L'Odeur de la mandarine

Titre : L’Odeur de la mandarine
Scénario : Guillaume Laurant Sur une idée de Gilles Legrand
Réalisateur : Gilles Legrand
Acteurs principaux : Olivier Gourmet, Georgia Scalliet, Dimitri Storoge, Hélène Vincent, Fred Ulysse, Urbain Cancelier, Marine Vallée, Michel Robin
Date de sortie française : 30 septembre 2015

Synopsis : Eté 1918. La guerre fait rage pour quelques mois encore, mais pour Charles et Angèle, elle est déjà finie. Lui, officier de cavalerie y a laissé une jambe. Elle, son infirmière à domicile, vient de perdre au front son grand amour, le père de sa petite fille. Unis par le besoin de se reconstruire, ils nouent une complicité joyeuse qui les ramène à la vie. Sur l’insistance de Charles, Angèle accepte un mariage de raison. Il leur faudra entrer en guerre, contre eux-mêmes et contre l’autre avant d’accepter l’évidence de la passion qui les lie malgré eux

Note 4.0

A chaque fois qu’on couche ensemble c’est comme une preuve de plus pour vous et une défaite de plus pour moi.

Après le réussi « Tu seras mon fils » (co écrit avec Delphine De Vigan), Gilles Legrand s’associe avec le brillant scénariste qu’est Gilles Laurant. Et leur collaboration est une bien belle réussite.

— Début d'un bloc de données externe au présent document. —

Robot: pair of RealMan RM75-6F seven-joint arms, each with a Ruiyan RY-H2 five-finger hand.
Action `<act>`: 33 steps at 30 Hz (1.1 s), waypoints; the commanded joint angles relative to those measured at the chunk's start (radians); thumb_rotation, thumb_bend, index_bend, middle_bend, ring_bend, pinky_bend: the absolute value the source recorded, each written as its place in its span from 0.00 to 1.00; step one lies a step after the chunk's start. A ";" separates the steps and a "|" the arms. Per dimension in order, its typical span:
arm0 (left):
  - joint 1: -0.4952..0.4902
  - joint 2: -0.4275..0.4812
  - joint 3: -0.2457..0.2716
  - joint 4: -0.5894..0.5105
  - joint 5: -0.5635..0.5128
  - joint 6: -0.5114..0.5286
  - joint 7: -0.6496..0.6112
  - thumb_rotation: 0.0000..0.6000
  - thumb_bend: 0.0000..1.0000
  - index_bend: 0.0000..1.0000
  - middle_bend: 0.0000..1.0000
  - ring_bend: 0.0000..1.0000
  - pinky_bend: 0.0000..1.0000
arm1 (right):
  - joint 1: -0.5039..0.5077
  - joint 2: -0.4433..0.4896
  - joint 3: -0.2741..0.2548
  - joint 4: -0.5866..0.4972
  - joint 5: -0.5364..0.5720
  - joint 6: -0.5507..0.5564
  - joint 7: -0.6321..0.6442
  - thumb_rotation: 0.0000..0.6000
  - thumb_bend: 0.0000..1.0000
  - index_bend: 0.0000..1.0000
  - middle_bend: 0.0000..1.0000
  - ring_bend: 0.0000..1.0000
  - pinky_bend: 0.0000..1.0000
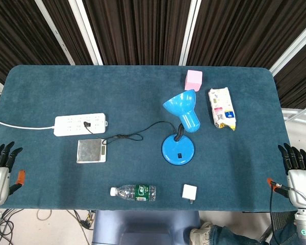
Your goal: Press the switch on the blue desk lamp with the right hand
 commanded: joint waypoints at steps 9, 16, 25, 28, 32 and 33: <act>-0.002 0.002 -0.005 0.001 -0.014 -0.008 -0.007 1.00 0.47 0.17 0.04 0.00 0.00 | 0.004 -0.002 -0.009 -0.003 -0.008 -0.012 -0.006 1.00 0.24 0.00 0.07 0.05 0.00; 0.000 0.003 -0.003 -0.001 -0.006 -0.002 -0.008 1.00 0.47 0.17 0.04 0.00 0.00 | 0.001 0.013 -0.018 -0.021 -0.019 -0.013 0.010 1.00 0.24 0.00 0.07 0.06 0.00; -0.001 0.003 -0.001 -0.005 -0.007 -0.007 -0.010 1.00 0.47 0.17 0.04 0.00 0.00 | 0.006 0.025 -0.038 -0.044 -0.041 -0.033 0.035 1.00 0.24 0.00 0.07 0.13 0.23; 0.000 0.004 -0.002 -0.009 -0.006 -0.005 -0.010 1.00 0.47 0.17 0.04 0.00 0.00 | 0.014 0.039 -0.062 -0.066 -0.069 -0.059 0.061 1.00 0.24 0.00 0.10 0.23 0.30; 0.000 0.006 -0.004 -0.011 -0.010 -0.005 -0.014 1.00 0.47 0.17 0.04 0.00 0.00 | 0.035 0.059 -0.085 -0.100 -0.106 -0.101 0.058 1.00 0.24 0.00 0.23 0.40 0.39; 0.000 0.007 -0.004 -0.011 -0.011 -0.006 -0.015 1.00 0.47 0.17 0.04 0.00 0.00 | 0.046 0.065 -0.089 -0.111 -0.121 -0.114 0.045 1.00 0.24 0.00 0.29 0.45 0.41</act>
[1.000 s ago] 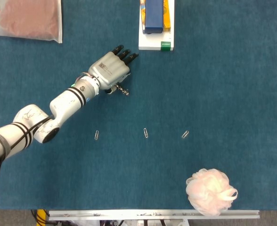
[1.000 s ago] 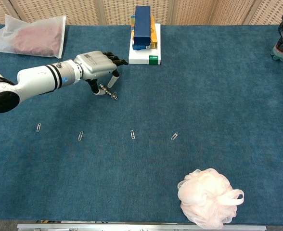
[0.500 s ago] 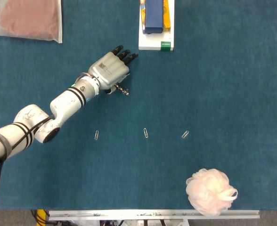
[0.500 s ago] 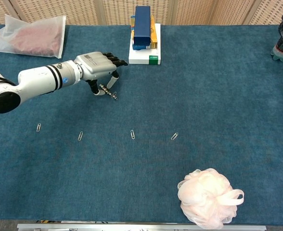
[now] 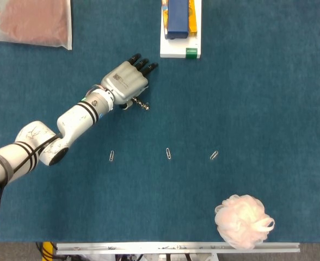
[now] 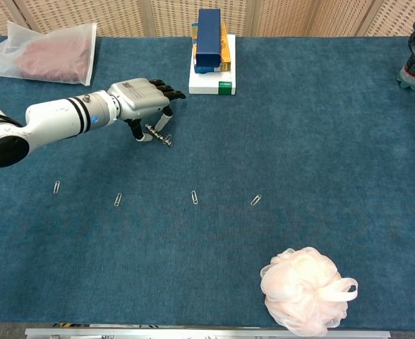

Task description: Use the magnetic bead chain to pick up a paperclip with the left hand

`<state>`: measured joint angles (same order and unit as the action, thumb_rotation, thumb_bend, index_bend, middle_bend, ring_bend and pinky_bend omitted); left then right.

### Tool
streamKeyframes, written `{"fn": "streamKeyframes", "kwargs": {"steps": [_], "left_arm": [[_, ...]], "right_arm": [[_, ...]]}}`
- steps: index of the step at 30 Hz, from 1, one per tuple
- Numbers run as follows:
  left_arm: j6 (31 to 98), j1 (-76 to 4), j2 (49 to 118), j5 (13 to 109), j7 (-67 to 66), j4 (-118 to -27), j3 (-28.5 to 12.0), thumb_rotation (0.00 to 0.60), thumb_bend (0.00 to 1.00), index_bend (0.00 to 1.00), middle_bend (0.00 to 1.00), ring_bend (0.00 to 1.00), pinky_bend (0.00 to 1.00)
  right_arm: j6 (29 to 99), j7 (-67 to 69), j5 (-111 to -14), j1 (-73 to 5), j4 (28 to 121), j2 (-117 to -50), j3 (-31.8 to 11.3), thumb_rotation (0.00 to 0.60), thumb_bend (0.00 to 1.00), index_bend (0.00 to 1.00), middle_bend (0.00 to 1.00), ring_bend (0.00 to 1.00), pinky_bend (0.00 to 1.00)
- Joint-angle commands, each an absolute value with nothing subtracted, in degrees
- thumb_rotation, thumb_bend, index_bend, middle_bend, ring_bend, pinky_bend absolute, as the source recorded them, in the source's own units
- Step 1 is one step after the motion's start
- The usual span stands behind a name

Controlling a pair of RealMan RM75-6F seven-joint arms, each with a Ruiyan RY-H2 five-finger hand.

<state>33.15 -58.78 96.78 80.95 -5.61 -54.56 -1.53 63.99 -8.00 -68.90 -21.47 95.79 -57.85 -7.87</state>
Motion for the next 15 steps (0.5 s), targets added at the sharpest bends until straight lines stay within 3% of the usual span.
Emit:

Histoire de reconstruction, de conquête, d’amour, le film fait penser au sublime film de Pascale Ferrand (« L’amant de Lady Chatterley »). Lui est un châtelain capitaine de cavalerie qui a perdu une jambe au combat. Elle, est infirmière et veuve et débarque avec sa fille pour soigner cet homme renfermé et fataliste. Ces deux là, blessés à jamais dans leur chair ou dans leur cœur, s’apprivoisent, s’apprécient, retrouvent goût à la vie, mais le bruit des canons tout près rappelle que tout cela n’est peut-être qu’une légère parenthèse. Le face à face entre Olivier Gourmet, une nouvelle fois magnifique, et la belle découverte qu’est Georgia Scalliet vaut à lui seule le détour : l’intensité de leur jeu, nous offre des scènes d’une remarquable intensité. Il ne faudrait pas n’ont plus omettre l’importance de la nature, omniprésence que la photo d’Yves Angelo sublime dans ce qu’elle a de belle et de sauvage.

On se laisse porter par cet amour qui peine à éclore, dans une belle reconstitution d’époque. Subtile et belle histoire d’amour, « L’odeur de la mandarine » est un excellent film.